05/28/2026
Memorial Day weekend usually wraps up with many of the veterans I know heading straight back into the summer push in their own businesses. There's a real cluster of vet-owned shops around Lonoke and Pulaski Counties. Some of it traces back to Little Rock Air Force Base. A lot of it is that the habits the service builds, like showing up on time and finishing what you start, translate pretty well to running your own thing.
A few legal things worth knowing if you're making that move.
Pick the right entity early. For most one-person shops, an LLC is the right choice, but the decision has real tax and liability consequences, and it's much cheaper to set it up correctly the first time than to restructure later.

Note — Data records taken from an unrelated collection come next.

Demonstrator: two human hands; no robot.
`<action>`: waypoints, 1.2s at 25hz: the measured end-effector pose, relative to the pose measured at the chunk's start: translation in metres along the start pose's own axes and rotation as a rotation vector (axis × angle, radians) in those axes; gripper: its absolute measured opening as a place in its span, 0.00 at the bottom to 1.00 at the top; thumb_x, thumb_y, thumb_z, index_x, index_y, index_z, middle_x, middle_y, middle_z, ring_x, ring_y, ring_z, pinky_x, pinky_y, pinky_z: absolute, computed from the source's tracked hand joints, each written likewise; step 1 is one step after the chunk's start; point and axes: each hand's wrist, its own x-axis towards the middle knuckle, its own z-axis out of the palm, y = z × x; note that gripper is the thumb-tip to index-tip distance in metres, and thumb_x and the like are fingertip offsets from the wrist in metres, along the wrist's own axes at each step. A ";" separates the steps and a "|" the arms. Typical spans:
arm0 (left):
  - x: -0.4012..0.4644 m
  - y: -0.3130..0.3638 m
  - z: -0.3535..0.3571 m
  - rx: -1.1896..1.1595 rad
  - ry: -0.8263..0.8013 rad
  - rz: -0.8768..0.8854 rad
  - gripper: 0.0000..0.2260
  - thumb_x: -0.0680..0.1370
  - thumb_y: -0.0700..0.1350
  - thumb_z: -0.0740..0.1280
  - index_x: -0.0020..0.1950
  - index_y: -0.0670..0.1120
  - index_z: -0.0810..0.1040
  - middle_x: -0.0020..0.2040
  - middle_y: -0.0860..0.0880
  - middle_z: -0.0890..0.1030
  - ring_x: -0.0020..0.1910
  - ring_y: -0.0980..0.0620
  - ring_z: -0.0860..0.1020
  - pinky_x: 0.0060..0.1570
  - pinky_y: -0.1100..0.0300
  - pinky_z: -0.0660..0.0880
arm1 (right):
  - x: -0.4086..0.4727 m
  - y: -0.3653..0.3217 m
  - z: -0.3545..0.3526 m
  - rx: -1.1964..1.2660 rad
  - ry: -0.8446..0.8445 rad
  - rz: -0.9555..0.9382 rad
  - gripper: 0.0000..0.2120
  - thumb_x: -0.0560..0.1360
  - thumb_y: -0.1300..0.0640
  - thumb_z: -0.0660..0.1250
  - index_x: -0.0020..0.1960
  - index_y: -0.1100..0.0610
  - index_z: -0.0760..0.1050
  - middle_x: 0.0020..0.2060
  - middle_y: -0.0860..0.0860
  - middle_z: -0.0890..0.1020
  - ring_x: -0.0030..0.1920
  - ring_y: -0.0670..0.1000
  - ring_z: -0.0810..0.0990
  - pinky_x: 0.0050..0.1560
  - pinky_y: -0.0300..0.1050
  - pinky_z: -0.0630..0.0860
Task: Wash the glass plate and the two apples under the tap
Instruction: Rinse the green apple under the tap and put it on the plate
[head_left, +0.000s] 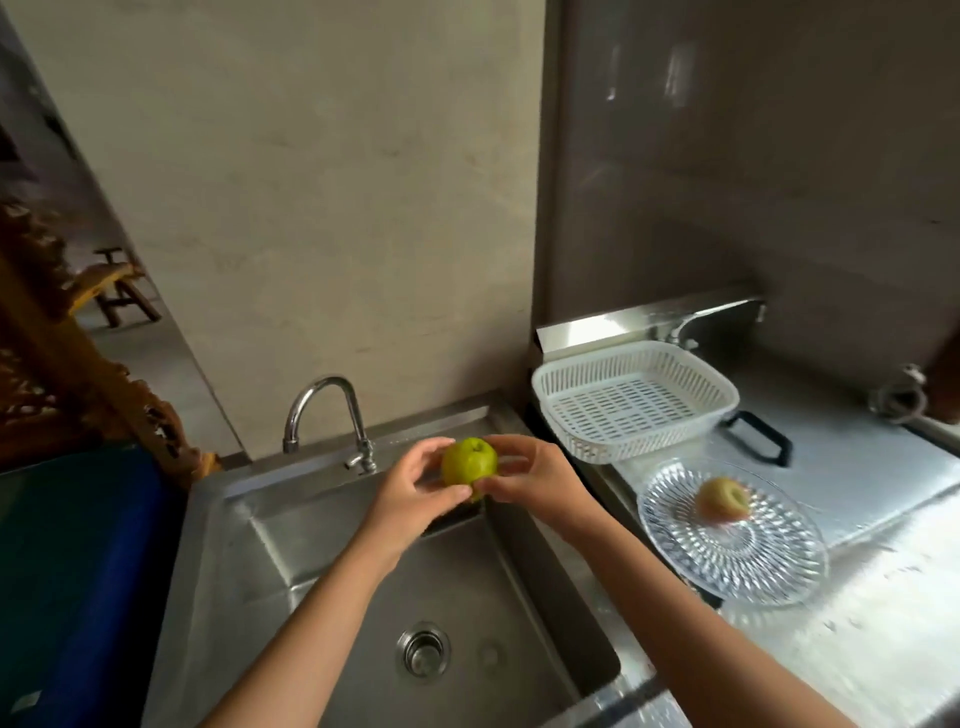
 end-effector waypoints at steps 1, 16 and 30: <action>-0.002 0.003 0.004 -0.006 -0.019 0.000 0.21 0.69 0.27 0.68 0.51 0.51 0.73 0.52 0.51 0.78 0.49 0.50 0.77 0.46 0.60 0.78 | -0.006 -0.002 -0.005 0.015 0.015 0.004 0.20 0.63 0.64 0.75 0.52 0.47 0.78 0.47 0.54 0.83 0.48 0.52 0.83 0.53 0.55 0.81; 0.038 -0.029 0.169 0.182 -0.255 -0.009 0.20 0.67 0.37 0.73 0.54 0.54 0.75 0.54 0.54 0.80 0.54 0.60 0.78 0.45 0.74 0.74 | -0.054 0.064 -0.167 -0.119 0.183 0.031 0.25 0.64 0.61 0.75 0.60 0.55 0.77 0.52 0.49 0.83 0.49 0.44 0.81 0.49 0.33 0.79; 0.057 -0.124 0.333 0.297 -0.123 -0.260 0.20 0.65 0.35 0.74 0.50 0.53 0.73 0.52 0.55 0.78 0.54 0.57 0.76 0.47 0.75 0.72 | -0.042 0.219 -0.304 -0.199 -0.083 0.132 0.29 0.62 0.57 0.78 0.62 0.54 0.74 0.51 0.43 0.79 0.52 0.42 0.78 0.52 0.40 0.80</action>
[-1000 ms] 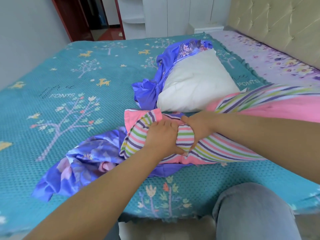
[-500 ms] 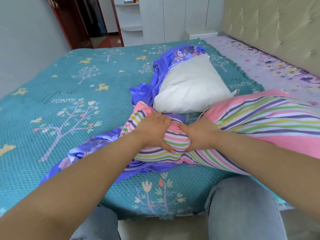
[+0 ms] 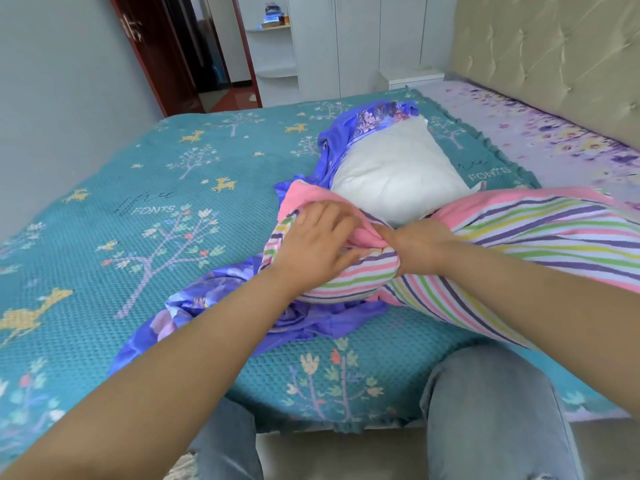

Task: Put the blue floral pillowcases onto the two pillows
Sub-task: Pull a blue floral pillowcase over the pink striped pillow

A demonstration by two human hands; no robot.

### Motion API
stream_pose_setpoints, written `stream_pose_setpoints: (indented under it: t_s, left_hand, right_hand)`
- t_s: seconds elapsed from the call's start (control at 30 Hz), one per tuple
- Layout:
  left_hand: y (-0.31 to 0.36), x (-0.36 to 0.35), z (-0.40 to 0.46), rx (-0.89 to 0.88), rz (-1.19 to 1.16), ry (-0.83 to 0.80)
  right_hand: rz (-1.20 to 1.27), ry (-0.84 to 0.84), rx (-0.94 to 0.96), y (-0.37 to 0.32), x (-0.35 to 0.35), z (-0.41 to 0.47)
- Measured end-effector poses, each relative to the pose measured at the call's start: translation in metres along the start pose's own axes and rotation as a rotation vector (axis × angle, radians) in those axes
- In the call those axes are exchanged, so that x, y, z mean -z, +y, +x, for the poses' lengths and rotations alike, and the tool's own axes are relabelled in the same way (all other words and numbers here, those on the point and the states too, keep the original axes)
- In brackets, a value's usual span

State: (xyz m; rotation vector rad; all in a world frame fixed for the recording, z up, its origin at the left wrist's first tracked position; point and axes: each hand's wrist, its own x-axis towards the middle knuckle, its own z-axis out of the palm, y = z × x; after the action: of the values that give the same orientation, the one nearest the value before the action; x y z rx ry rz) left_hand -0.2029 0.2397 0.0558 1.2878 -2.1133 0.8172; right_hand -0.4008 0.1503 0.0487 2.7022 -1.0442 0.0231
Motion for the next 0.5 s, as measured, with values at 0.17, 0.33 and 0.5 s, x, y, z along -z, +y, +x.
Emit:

Write an operating agreement even if you're the only owner. Especially then. The bank will want to see it, the insurer will want to see it, and if you ever sell, the buyer will want to see it. Mostly, though, it forces you to answer questions that get a lot harder to answer in the middle of a fight.
Keep the business separate from yourself, on paper and in practice. Real bookkeeping, a separate bank account, a separate card. The protection an LLC actually offers depends on whether you treat it like a separate entity.
Read what you sign. Commercial leases, supplier agreements, and the fine print on a customer invoice. Most of the trouble I see starts with someone signing something they haven't read.
Boring stuff. All of it is cheaper to handle on the front end than after something goes sideways.